__HOW TO COMPLETE THIS TASK__:
The output should be the records themselves, given again exactly.

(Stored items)
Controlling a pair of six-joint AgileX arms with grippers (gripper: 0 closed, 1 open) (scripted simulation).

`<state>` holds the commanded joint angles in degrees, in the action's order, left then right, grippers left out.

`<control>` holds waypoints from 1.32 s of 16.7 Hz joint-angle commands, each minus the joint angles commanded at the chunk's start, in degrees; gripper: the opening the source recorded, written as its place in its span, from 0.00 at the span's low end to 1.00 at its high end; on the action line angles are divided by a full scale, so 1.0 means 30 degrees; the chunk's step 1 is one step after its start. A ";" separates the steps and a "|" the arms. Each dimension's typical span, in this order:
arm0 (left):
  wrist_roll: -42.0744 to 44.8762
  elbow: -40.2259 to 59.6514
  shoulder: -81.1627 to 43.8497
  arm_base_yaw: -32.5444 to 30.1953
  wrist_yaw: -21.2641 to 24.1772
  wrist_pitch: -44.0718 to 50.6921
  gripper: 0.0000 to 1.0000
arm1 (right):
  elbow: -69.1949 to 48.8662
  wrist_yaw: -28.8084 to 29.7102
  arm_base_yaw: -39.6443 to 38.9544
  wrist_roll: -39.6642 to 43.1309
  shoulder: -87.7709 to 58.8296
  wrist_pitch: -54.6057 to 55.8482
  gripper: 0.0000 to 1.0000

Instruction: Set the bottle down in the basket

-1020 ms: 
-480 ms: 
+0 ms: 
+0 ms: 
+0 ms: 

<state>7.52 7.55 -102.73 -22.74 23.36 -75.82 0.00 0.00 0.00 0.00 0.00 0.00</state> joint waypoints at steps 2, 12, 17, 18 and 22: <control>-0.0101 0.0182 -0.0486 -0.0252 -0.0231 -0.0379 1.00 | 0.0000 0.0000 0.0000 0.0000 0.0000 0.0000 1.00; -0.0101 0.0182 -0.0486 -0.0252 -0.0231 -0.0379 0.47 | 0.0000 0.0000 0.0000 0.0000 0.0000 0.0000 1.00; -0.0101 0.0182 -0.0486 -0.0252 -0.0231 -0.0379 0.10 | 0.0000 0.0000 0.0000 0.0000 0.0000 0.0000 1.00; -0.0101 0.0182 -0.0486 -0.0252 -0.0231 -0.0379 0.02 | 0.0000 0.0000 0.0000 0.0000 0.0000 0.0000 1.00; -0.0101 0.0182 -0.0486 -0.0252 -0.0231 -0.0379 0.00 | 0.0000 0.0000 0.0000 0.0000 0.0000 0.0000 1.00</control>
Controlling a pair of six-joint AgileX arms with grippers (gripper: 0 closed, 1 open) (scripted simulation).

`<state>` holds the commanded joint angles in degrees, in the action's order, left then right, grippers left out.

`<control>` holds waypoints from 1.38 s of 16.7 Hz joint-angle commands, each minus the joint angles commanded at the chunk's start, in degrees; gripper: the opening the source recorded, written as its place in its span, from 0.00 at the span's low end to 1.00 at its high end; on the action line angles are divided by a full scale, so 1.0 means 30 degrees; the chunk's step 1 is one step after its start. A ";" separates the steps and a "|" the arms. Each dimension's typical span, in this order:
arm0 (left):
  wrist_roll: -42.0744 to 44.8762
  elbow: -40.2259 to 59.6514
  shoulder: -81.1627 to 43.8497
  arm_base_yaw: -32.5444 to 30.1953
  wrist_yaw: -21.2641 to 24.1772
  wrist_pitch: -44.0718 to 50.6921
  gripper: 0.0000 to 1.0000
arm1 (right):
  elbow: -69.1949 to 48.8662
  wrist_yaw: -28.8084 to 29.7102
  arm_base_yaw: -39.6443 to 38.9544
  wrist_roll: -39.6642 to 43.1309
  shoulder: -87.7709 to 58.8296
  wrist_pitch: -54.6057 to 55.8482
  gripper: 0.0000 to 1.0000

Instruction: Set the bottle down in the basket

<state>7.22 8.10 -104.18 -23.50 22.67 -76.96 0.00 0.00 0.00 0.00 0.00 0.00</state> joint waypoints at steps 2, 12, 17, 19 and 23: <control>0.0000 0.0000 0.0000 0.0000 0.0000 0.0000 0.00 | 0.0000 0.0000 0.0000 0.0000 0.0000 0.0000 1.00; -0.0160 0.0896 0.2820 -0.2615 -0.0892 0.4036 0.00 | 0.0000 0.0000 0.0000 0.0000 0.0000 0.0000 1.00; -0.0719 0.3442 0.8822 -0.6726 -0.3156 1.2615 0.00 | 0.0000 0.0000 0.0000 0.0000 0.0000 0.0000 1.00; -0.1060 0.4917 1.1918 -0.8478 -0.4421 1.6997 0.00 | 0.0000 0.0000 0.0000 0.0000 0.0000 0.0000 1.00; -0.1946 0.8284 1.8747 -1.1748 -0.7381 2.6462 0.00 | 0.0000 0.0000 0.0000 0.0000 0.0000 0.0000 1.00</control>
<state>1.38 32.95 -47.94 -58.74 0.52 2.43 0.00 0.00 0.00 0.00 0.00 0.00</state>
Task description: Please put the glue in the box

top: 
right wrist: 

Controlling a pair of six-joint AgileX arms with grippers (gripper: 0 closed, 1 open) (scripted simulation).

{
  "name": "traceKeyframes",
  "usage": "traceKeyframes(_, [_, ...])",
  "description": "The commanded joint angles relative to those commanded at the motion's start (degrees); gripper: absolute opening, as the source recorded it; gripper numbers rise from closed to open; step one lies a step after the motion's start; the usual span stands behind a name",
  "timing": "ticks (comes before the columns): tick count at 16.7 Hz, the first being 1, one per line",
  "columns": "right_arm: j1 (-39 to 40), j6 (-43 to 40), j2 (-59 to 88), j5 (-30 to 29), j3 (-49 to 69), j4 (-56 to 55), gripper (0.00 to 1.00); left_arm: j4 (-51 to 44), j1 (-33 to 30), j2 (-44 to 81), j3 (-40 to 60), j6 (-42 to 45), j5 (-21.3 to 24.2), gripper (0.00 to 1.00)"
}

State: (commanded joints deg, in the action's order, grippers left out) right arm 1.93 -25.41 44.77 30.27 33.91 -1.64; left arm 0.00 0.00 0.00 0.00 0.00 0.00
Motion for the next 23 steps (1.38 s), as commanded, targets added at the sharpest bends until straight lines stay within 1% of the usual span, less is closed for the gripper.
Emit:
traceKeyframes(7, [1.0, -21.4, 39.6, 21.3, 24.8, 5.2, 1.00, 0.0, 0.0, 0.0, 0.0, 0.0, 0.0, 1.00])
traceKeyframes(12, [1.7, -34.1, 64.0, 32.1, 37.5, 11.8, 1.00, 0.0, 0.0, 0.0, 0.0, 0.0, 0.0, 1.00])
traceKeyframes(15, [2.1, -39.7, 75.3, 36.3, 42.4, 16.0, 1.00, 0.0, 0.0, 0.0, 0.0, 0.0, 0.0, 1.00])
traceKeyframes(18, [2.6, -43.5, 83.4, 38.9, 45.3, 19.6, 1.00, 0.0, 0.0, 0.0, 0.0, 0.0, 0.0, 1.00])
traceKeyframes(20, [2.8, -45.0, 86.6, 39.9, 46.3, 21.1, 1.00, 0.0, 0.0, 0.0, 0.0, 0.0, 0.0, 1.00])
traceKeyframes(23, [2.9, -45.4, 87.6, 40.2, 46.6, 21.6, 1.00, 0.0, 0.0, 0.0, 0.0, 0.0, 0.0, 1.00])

__OUTPUT FOR THIS TASK__:
Controlling a pair of six-joint AgileX arms with grippers (gripper: 0 closed, 1 open) (scripted simulation).

`<state>` holds the commanded joint angles in degrees, in the action's order, left then right, grippers left out.

`<control>` holds waypoints from 1.32 s of 16.7 Hz joint-angle commands, each minus the joint angles commanded at the chunk's start, in degrees; gripper: the opening the source recorded, written as its place in its span, from 0.00 at the span's low end to 1.00 at its high end; on the action line angles are divided by a full scale, so 1.0 means 30 degrees; the chunk's step 1 is one step after its start. A ";" separates the steps and a "|" the arms. Each dimension's typical span, in this order:
arm0 (left):
  wrist_roll: -42.0744 to 44.8762
  elbow: -40.2259 to 59.6514
  shoulder: -81.1627 to 43.8497
  arm_base_yaw: -32.5444 to 30.1953
  wrist_yaw: -21.2641 to 24.1772
  wrist_pitch: -44.0718 to 50.6921
  gripper: 0.0000 to 1.0000
arm1 (right):
  elbow: -69.1949 to 48.8662
  wrist_yaw: -28.8084 to 29.7102
  arm_base_yaw: -39.6443 to 38.9544
  wrist_roll: -39.6642 to 43.1309
  shoulder: -87.7709 to 58.8296
  wrist_pitch: -54.6057 to 55.8482
  gripper: 0.0000 to 1.0000

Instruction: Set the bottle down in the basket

-1020 ms: 
-480 ms: 
+0 ms: 
+0 ms: 
+0 ms: 

<state>7.52 7.55 -102.73 -22.74 23.36 -75.82 0.00 0.00 0.00 0.00 0.00 0.00</state> joint waypoints at steps 2, 12, 17, 18 and 22: <control>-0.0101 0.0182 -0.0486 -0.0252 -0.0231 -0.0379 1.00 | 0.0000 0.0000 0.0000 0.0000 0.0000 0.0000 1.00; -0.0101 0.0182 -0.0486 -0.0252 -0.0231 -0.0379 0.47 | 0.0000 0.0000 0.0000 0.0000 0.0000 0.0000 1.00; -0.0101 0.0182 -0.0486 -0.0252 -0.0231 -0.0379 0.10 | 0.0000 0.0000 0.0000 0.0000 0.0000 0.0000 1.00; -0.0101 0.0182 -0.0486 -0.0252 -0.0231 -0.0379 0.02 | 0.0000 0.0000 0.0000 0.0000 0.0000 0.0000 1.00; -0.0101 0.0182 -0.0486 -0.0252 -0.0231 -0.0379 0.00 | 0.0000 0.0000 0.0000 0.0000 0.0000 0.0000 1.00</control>
Controlling a pair of six-joint AgileX arms with grippers (gripper: 0 closed, 1 open) (scripted simulation).

`<state>` holds the commanded joint angles in degrees, in the action's order, left then right, grippers left out.

`<control>` holds waypoints from 1.38 s of 16.7 Hz joint-angle commands, each minus the joint angles commanded at the chunk's start, in degrees; gripper: the opening the source recorded, written as its place in its span, from 0.00 at the span's low end to 1.00 at its high end; on the action line angles are divided by a full scale, so 1.0 means 30 degrees; the chunk's step 1 is one step after its start. A ";" separates the steps and a "|" the arms. Each dimension's typical span, in this order:
arm0 (left):
  wrist_roll: -42.0744 to 44.8762
  elbow: -40.2259 to 59.6514
  shoulder: -81.1627 to 43.8497
  arm_base_yaw: -32.5444 to 30.1953
  wrist_yaw: -21.2641 to 24.1772
  wrist_pitch: -44.0718 to 50.6921
  gripper: 0.0000 to 1.0000
arm1 (right):
  elbow: -69.1949 to 48.8662
  wrist_yaw: -28.8084 to 29.7102
  arm_base_yaw: -39.6443 to 38.9544
  wrist_roll: -39.6642 to 43.1309
  shoulder: -87.7709 to 58.8296
  wrist_pitch: -54.6057 to 55.8482
  gripper: 0.0000 to 1.0000

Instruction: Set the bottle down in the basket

<state>7.22 8.10 -104.18 -23.50 22.67 -76.96 0.00 0.00 0.00 0.00 0.00 0.00</state> joint waypoints at steps 2, 12, 17, 19 and 23: <control>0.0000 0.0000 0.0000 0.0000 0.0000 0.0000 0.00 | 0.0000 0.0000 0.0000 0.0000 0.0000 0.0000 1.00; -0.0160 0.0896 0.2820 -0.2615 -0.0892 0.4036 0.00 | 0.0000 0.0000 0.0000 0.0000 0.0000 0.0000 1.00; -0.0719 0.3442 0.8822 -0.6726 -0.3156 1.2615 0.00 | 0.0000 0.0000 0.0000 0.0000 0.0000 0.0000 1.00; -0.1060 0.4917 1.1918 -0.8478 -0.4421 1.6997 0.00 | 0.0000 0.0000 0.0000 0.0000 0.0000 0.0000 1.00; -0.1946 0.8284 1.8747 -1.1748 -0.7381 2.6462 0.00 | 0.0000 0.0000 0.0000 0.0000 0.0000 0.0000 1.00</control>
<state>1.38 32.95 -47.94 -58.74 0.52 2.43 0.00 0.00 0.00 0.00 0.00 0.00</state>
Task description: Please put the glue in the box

top: 
right wrist: 

Controlling a pair of six-joint AgileX arms with grippers (gripper: 0 closed, 1 open) (scripted simulation).

{
  "name": "traceKeyframes",
  "usage": "traceKeyframes(_, [_, ...])",
  "description": "The commanded joint angles relative to those commanded at the motion's start (degrees); gripper: absolute opening, as the source recorded it; gripper numbers rise from closed to open; step one lies a step after the motion's start; the usual span stands behind a name",
  "timing": "ticks (comes before the columns): tick count at 16.7 Hz, the first being 1, one per line",
  "columns": "right_arm: j1 (-39 to 40), j6 (-43 to 40), j2 (-59 to 88), j5 (-30 to 29), j3 (-49 to 69), j4 (-56 to 55), gripper (0.00 to 1.00); left_arm: j4 (-51 to 44), j1 (-33 to 30), j2 (-44 to 81), j3 (-40 to 60), j6 (-42 to 45), j5 (-21.3 to 24.2), gripper (0.00 to 1.00)"
}

State: (commanded joints deg, in the action's order, grippers left out) right arm 1.93 -25.41 44.77 30.27 33.91 -1.64; left arm 0.00 0.00 0.00 0.00 0.00 0.00
Motion for the next 23 steps (1.38 s), as commanded, targets added at the sharpest bends until straight lines stay within 1% of the usual span, less is closed for the gripper.
Emit:
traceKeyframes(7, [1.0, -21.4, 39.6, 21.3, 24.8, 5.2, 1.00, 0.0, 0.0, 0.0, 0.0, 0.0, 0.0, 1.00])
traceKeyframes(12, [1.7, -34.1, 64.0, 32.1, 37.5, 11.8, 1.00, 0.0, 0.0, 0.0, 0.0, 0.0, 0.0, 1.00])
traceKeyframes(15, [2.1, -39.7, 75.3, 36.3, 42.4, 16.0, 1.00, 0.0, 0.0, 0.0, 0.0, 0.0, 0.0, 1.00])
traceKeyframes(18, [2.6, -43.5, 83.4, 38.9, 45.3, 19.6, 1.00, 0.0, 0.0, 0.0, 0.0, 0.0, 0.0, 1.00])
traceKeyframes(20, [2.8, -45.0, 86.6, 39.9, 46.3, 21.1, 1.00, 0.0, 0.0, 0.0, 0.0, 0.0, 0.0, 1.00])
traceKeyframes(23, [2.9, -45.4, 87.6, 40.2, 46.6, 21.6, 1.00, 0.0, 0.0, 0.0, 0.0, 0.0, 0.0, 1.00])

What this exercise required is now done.